Judging from the previous four years he spent with the Tampa Bay Buccaneers, Josh Johnson appeared foreordained to a continued quarterbacking career decorated in mediocrity.
In that time, the Bucs’ 2008 fifth-round draft pick amassed just five starts, appeared in 26 games, and threw twice as many interceptions as he did touchdowns.
But for the 26-year-old Oakland native, the two-year contract he signed with the 49ers last May is somewhat of a return to normalcy.
“It’s like déjà vu,” Johnson said, who returns under the tutelage of Jim Harbaugh, his coach during his first two years at the University of San Diego. “It’s like he always says, ‘You can get better or get worse. You don’t stay the same.’ That’s how he approaches coaching. I’m just happy to be able to receive that everyday.”
And in addition to coaching, Johnson this offseason will also receive the opportunity to vie for San Francisco’s backup quarterback slot, a position currently occupied by Colin Kaepernick. But seizing that spot won’t be easy.
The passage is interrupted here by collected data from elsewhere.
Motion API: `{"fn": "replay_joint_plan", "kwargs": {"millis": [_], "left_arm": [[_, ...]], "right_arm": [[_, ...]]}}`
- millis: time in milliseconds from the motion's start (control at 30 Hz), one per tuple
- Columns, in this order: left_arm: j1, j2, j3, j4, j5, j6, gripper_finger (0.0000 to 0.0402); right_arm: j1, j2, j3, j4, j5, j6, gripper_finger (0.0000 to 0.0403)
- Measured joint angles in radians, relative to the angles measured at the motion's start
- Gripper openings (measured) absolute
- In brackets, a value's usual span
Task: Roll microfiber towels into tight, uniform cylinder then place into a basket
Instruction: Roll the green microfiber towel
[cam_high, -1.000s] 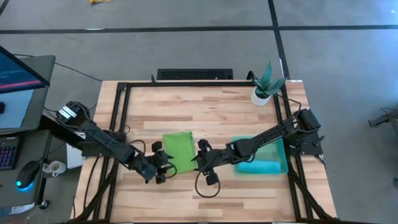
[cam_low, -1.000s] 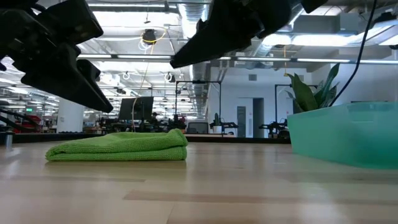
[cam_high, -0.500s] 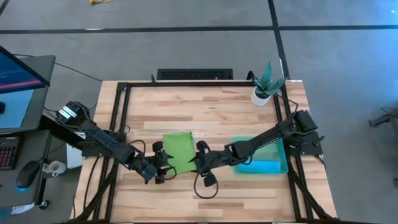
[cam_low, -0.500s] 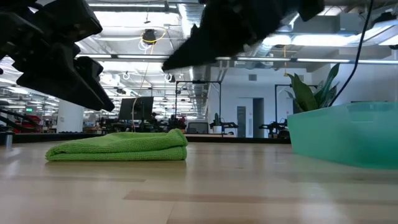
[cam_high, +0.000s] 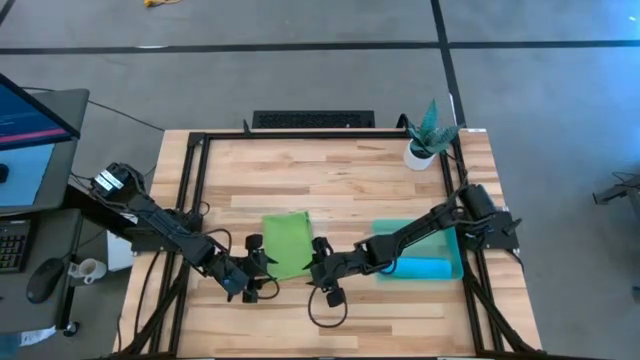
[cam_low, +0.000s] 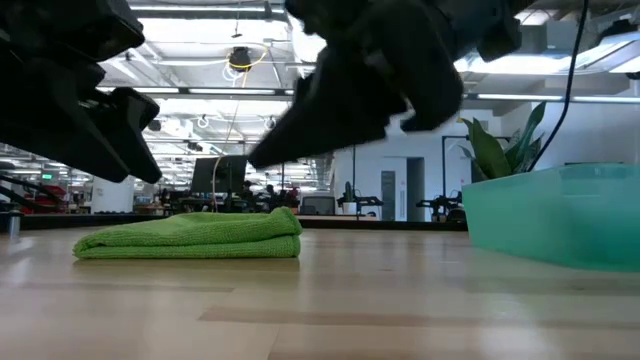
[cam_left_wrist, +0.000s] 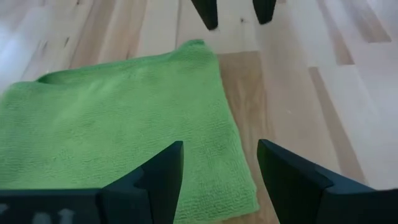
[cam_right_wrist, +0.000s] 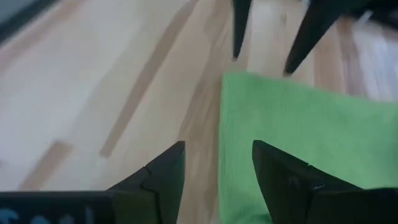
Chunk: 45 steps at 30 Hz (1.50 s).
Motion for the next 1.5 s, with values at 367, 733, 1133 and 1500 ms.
{"fn": "replay_joint_plan", "kwargs": {"millis": [367, 733, 1133, 1500], "left_arm": [[-0.011, 0.0, 0.0, -0.001, 0.004, -0.001, 0.0199], [-0.013, 0.047, 0.0, -0.026, 0.015, -0.049, 0.0199], [-0.016, 0.243, 0.03, 0.045, 0.014, -0.054, 0.0199], [-0.014, 0.258, 0.031, 0.03, 0.03, -0.151, 0.0128]], "right_arm": [[-0.026, 0.035, 0.001, -0.03, -0.032, -0.025, 0.0209], [-0.067, 0.114, 0.004, -0.041, -0.074, -0.005, 0.0209], [-0.078, 0.115, 0.004, -0.059, -0.085, 0.065, 0.0209], [-0.078, 0.117, 0.003, -0.067, -0.106, 0.063, 0.0134]]}}
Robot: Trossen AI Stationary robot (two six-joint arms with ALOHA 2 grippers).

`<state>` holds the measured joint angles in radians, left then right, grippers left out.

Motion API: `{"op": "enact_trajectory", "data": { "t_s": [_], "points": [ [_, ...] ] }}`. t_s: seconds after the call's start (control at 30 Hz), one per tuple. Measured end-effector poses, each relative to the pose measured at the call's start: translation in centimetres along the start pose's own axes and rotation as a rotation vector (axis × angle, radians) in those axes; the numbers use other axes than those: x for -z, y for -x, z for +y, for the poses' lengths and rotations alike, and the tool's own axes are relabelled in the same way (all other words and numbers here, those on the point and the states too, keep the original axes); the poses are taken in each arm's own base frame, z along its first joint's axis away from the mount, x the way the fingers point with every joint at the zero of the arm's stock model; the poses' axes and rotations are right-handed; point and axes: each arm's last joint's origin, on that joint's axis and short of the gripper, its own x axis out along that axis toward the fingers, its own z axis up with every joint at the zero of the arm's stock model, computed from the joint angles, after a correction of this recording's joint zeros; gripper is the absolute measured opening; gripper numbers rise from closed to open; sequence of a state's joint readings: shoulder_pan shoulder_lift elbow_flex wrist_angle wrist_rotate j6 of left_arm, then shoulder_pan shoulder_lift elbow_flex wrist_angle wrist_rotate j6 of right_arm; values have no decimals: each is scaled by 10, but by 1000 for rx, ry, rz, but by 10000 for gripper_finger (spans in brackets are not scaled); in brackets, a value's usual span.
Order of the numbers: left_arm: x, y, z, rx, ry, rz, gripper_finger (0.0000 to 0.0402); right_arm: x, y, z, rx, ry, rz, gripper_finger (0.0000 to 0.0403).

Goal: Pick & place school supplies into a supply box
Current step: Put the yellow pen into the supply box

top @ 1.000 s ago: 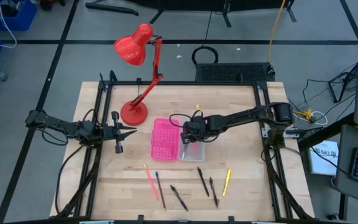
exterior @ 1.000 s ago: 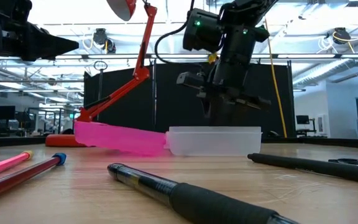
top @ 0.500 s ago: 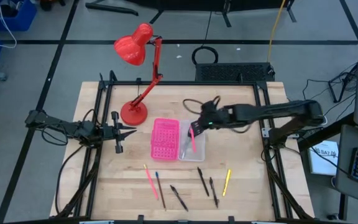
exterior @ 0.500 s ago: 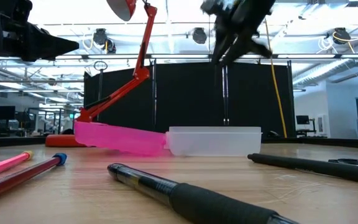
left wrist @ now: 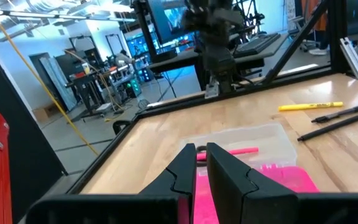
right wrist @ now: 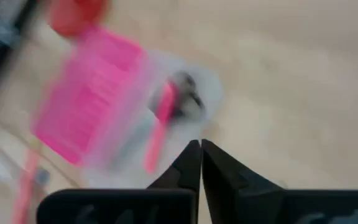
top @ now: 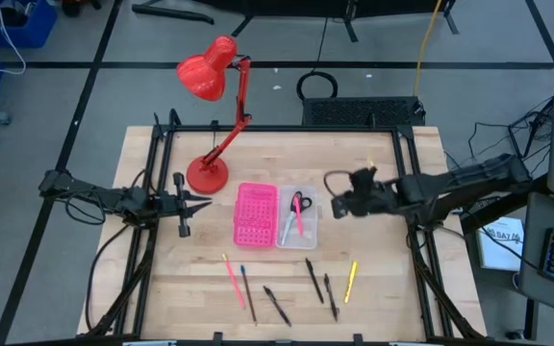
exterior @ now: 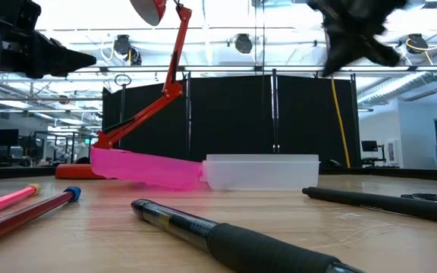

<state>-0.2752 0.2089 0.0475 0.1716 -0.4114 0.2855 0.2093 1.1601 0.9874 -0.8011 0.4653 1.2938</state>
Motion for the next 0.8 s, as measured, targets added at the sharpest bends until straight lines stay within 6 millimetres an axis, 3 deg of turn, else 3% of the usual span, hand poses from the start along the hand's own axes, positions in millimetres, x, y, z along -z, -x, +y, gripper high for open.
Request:
{"op": "enact_trajectory", "data": {
  "t_s": [0.2,0.4,0.5,0.63,0.8],
  "points": [
    [1,0,0,4,7,13,47,43,-16,-22,71,-4,123,1],
    [1,0,0,3,18,13,47,70,-19,-2,-95,289,133,0],
    [2,0,-1,4,12,19,47,63,-7,24,-119,477,170,0],
    [3,0,0,-1,-20,28,47,37,15,53,-21,727,204,0],
    [3,0,0,-1,-80,28,47,22,31,65,21,1333,317,0]
  ]
}}
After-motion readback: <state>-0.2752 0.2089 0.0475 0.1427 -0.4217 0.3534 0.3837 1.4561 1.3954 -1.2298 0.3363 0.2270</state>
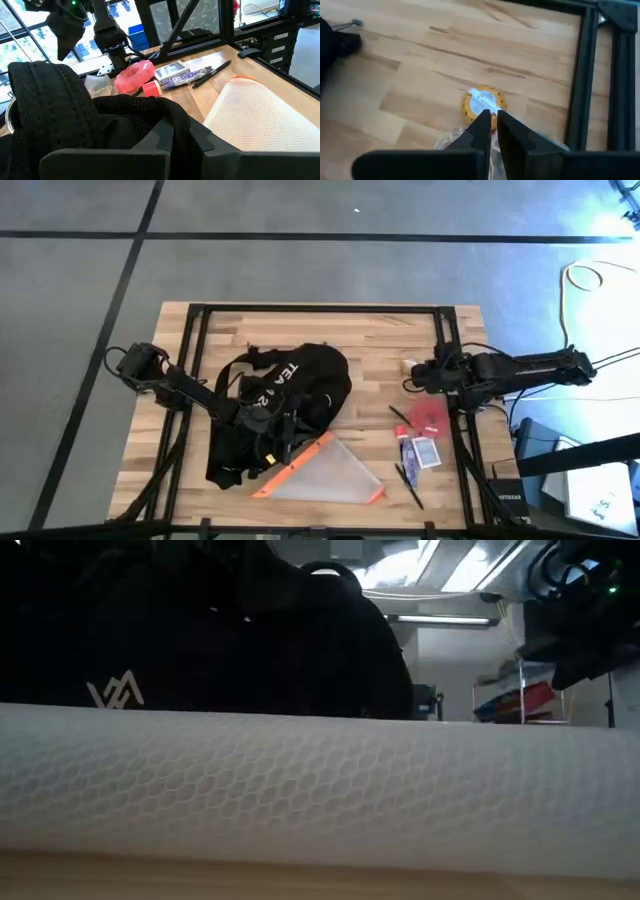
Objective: Unpack backpack
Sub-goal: Remove the white charger cable from the black bag, then remove the pink cellphone from the black bag
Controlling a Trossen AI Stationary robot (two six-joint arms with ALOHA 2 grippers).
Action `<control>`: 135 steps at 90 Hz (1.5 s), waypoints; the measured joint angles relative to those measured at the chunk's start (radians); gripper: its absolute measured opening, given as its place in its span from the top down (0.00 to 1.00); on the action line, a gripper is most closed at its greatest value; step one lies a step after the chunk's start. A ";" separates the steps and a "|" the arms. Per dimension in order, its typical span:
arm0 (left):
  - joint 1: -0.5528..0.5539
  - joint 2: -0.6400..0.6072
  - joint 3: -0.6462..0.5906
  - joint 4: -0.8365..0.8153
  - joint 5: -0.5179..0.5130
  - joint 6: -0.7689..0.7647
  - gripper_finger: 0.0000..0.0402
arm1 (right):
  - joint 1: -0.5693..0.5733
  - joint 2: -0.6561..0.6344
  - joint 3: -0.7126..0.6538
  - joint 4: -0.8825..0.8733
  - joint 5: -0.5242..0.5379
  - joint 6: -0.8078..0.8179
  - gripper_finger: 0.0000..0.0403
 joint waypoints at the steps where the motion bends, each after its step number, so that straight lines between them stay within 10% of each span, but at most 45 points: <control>1: 0.000 0.000 0.000 0.000 0.000 0.000 1.00 | -0.002 0.002 0.000 0.009 0.005 -0.009 0.96; 23: 0.000 0.000 0.000 -0.025 0.001 0.000 1.00 | -0.012 0.030 0.000 0.393 0.091 -0.366 0.74; 37: 0.000 0.000 0.000 -0.030 0.007 0.000 1.00 | 0.055 0.130 -0.051 1.104 -0.297 -0.726 0.52; 47: 0.000 0.000 0.000 -0.031 0.007 0.000 1.00 | 0.182 0.325 -0.092 1.449 -0.419 -0.791 0.46; 77: -0.025 -0.018 -0.002 -0.080 0.127 0.061 1.00 | 0.404 1.111 0.040 1.897 -0.262 -0.846 0.50; 98: -0.027 -0.027 0.000 -0.095 0.132 0.034 1.00 | 0.387 1.373 0.431 1.566 -0.124 -1.231 0.54; 115: -0.032 -0.029 0.001 -0.141 0.124 0.023 1.00 | 0.375 1.370 0.643 1.135 -0.103 -1.230 0.60; 135: -0.045 -0.029 0.002 -0.160 0.106 0.027 1.00 | 0.372 1.296 0.678 1.028 -0.179 -1.296 0.62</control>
“We really believe that all four of the quarterbacks that we have on this team are NFL quarterbacks that will play this game for a very long time,” Harbaugh said. “And Josh is doing well.”
And as of right now, Johnson recognizes his place in the passing hierarchy while he learns the personnel.
“I am the new quarterback here. So I gotta get caught up to speed,” Johnson said. “Our coach is not going to slow down.”
But since setting four career passing records at USD, little has slowed down for the once collegiate standout. And while confessing that his pro career hasn’t taken off like he’d once expected, he finds optimism in what lies ahead.
“I’m still young,” he said. “Still learning, just trying to get better everyday. And now it’s all about the situation. I feel it’s a great situation here, being part of a great team, a great group of guys.”
Still, the Oakland Tech High School alumnus views his job as simple — when given the opportunity to be under center, man and control the offense.
“He’s a natural thrower,” Harbaugh said, acknowledging that he and his coaches occasionally remind Johnson of his mechanics. “But he’s a natural when it comes to throwing the ball.”
Throwing, however, isn’t the only thing that comes natural. Despite his Oakland roots, Johnson has always been a 49ers fan — the only one in his family, he claims.
“I used to get it everyday,” he recalled from his boyhood. “When the Niners would win, I used to really puff out my chest, a lot.”
Perhaps beginning in September, Johnson will be able to do the same as a pro.